Strong US economy means no rescue for falling stocks

Solid GDP figure means Fed will keep raising rates even if market tumbles

By guest author Justin Lahart from Wall Street Journal

Good news, investors: You don’t need to worry about the economy. Bad news: The Federal Reserve doesn’t need to worry either.

The economy was strong in the third quarter, with the Commerce Department reporting on October 26, 2018, that gross domestic product grew at a 3.5 % annual rate. That was down from the second quarter’s 4.2 %, but a touch better than the 3.4 % economists were looking for. Investment slowed, but consumer spending picked up, as a strong labour market continues to put more money in Americans’ pockets.

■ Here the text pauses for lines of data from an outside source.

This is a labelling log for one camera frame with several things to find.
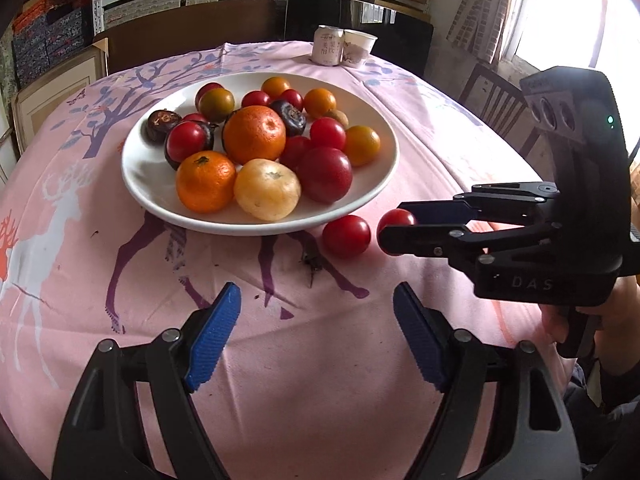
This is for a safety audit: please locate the large orange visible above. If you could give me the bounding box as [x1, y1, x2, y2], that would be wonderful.
[222, 105, 287, 165]

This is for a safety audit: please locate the dark wooden cabinet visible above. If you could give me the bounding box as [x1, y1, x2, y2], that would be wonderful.
[92, 0, 288, 76]

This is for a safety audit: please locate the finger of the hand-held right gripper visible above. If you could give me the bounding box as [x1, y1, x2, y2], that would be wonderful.
[377, 222, 552, 272]
[397, 181, 561, 224]

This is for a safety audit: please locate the stack of white patterned boxes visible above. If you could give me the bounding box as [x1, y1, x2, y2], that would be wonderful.
[102, 0, 184, 24]

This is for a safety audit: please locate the mandarin with green stem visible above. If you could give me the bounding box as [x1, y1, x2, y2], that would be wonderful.
[176, 150, 237, 213]

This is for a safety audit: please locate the person's right hand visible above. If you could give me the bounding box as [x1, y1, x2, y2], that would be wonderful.
[541, 270, 640, 377]

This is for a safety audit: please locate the green orange tomato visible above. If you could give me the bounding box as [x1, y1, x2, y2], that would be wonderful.
[198, 88, 236, 123]

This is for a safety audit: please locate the stack of blue floral boxes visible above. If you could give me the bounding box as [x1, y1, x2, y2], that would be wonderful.
[11, 2, 96, 88]

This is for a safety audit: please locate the round red cherry tomato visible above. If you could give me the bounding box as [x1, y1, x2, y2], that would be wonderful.
[377, 208, 419, 257]
[322, 214, 372, 259]

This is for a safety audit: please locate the patterned curtain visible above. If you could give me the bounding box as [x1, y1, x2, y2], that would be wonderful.
[445, 0, 533, 66]

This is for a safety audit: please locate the black glossy panel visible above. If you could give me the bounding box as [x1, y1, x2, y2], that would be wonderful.
[285, 0, 434, 81]

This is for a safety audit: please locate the white round plate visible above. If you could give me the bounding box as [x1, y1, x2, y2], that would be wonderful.
[121, 71, 400, 237]

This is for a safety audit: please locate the large yellow round fruit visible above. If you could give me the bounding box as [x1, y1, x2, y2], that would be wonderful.
[233, 158, 302, 222]

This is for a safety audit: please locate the dark red plum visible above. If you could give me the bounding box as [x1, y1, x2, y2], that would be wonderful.
[299, 147, 353, 204]

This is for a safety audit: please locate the pink printed tablecloth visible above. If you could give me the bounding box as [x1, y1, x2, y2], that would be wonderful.
[0, 40, 576, 480]

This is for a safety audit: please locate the bright window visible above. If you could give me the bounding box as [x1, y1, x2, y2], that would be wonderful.
[500, 0, 640, 96]

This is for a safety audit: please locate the wooden chair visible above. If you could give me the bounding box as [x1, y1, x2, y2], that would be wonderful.
[457, 62, 544, 148]

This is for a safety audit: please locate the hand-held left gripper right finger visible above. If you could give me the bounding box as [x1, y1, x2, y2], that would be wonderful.
[392, 281, 583, 480]

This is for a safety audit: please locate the white printed paper cup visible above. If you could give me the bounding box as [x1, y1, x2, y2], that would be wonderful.
[341, 29, 378, 69]

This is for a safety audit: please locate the light wooden picture frame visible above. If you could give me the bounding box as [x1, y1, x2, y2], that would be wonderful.
[10, 37, 109, 157]

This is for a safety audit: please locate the small orange round fruit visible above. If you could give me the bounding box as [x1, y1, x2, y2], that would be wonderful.
[303, 88, 337, 119]
[261, 76, 292, 100]
[344, 125, 381, 167]

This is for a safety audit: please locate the pale beverage can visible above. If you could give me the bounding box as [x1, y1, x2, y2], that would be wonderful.
[312, 25, 346, 67]

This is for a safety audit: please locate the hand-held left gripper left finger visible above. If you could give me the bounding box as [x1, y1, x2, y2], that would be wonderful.
[50, 282, 242, 480]

With the recent travails of the stock market, this might have counted as good news. But stocks fell Friday, as investors reacted to disappointing results that came out after October 25, 2018 closing bell, including from and Alphabet parent Google.

Part of the problem: While the U.S. is doing well, economies elsewhere, including China’s, are showing signs of softening. That presents a challenge for multinational companies, which book many of their sales overseas—and are also having to contend with the effects of a stronger dollar.

The other big problem for stocks is the Fed, which expects to raise rates again in December and to keep raising them next year. The higher rates go, the less attractive stocks will be relative to safe alternatives such as Treasurys and savings accounts. Moreover, for the Fed to meet its goal keeping the unemployment rate from falling to the point where the labour market is at risk of overheating, it probably would not stop raising rates until the pace of hiring cools off.

The other thing that might keep the Fed from raising rates is if the stock market keeps falling, but it would have to fall to the point that policy makers worried that the decline posed a serious threat to the economy. As Bank of America Merrill Lynch economist Ethan Harris points out, the Fed is much less worried about economic fragility than it was in 2016, when it hit the pause button after some steep stock declines. Nor does the drop in stocks seem likely to ruffle consumer confidence—not with a 3.7 % unemployment rate.

Unless something really changes, the Fed is going to keep raising rates, and stocks will have to find their footing on their own.